WOMEN, NOW IN KITCHENS

At New City David Hammond asks some women chefs—who all participated in a women chefs dinner at The Boarding House, which has a woman chef, incidentally—about what it’s like being a woman chef and which they prefer, men or women chefs. Does everyone say they don’t have a preference? Pretty much. Women chefs are no dummies.

WITH GREAT POWER COMES GREAT LATTES

Zagat identifies 11 superheroes of the Chicago dining scene. Ok, it’s basically a who’s hot now piece, but the theme is fun and it has some new folks in it, check it out.

 

LOCAL BURGER MAKES GOOD

The Tribune’s coverage of burgers hasn’t turned up a lot that you didn’t know—hey, I even already knew Oyster Bah had a burger, because I took a fish-averse son of mine there once—but Bill Daley’s piece today on locally-spawned burger chains (besides that golden arches one) includes rare coverage of one of the area’s most overlooked success stories: Schoop’s, the 70-year-old northwest Indiana smash burger chain.

WHAT MIKE ATE

It may be a thin week for news above, but I’ve been busy! I went to a PR dinner at Blue Door Kitchen, the new Art Smith incarnation of Table 52, which aims overall to make healthier food—and did a pretty good job of it; only one dish had an obvious lack of butter or salt that screamed Healthy! (Dessert had no lack of butter at all, obvious or otherwise, but damn that banana-pineapple cake is good.)

I also went to a popup for Dan Salls’ upcoming Quiote at Eataly, which came with a surprise (even more of one than Mexican food at Eataly)—Jonathan Zaragoza (Birrieria Zaragoza, Sepia, The Budlong) helping out in the kitchen. The meal of Oaxaca flavors was fantastic and I can’t wait for Quiote to open… especially if Jonathan is working there too (“I’m glad to be making Mexican food again,” he said to me).

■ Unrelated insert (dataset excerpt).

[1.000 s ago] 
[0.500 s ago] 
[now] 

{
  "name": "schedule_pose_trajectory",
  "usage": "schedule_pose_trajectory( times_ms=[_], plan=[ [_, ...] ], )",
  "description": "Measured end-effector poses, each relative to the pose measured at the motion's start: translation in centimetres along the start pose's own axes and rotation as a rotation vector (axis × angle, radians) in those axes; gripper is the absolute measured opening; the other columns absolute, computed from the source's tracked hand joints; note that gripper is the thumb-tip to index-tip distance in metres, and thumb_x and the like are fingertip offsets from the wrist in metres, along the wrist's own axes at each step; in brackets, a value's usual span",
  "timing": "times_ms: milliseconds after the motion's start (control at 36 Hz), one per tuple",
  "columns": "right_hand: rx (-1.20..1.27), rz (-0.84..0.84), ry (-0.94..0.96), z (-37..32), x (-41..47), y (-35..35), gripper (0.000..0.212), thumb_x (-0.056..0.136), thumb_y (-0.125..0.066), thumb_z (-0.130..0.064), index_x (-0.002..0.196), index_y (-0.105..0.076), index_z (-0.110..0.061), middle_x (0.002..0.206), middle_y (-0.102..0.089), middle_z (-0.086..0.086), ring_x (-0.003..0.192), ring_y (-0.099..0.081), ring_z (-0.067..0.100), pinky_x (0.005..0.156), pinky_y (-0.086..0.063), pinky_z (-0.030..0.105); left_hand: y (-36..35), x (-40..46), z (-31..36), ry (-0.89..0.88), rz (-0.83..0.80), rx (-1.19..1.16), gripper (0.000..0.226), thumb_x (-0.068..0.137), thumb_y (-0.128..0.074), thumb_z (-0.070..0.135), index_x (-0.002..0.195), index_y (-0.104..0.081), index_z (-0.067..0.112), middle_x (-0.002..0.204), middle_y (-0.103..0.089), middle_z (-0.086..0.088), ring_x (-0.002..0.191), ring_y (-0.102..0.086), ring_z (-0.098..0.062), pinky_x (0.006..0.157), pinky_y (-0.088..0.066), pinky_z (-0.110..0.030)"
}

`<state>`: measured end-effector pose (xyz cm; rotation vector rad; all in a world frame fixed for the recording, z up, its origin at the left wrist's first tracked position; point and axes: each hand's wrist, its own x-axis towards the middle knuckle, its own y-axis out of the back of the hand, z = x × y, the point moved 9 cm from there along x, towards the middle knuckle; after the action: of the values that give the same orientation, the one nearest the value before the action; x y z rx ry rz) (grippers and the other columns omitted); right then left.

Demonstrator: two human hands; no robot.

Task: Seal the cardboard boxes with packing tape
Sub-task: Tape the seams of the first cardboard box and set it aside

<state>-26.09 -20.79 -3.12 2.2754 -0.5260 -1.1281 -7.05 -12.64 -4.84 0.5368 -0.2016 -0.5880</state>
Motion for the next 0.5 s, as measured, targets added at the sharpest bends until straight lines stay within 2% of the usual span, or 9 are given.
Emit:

And I went to Americano 2211, sorta coffee bar, sorta lunch and breakfast place. It’s a short and somewhat eccentric menu, and a couple of years ago I could have seen my kids balking at it not having things they were used to, but they did fine with a combination of savory and sweet pastries (don’t miss the Sicilian almond cookies), while I had the much-acclaimed shakshouka, a simple but tasty dish of stewed tomatoes and red pepper with fried eggs in it. One thing it got me thinking about—the new thing of the iPad register where you tap your choice of tip as you pay assumes you know what kind of service you’re going to get, enough to judge what it deserves in advance. But at that point I couldn’t tell if it was a sit-down table service place, or mostly self-service, or what. Anyway, tipping makes even less sense when you have no idea yet what you’ll be tipping for, as is the case in more and more casual spots these days. I don’t fault Americano 2211 for that—it’s a weird system, period.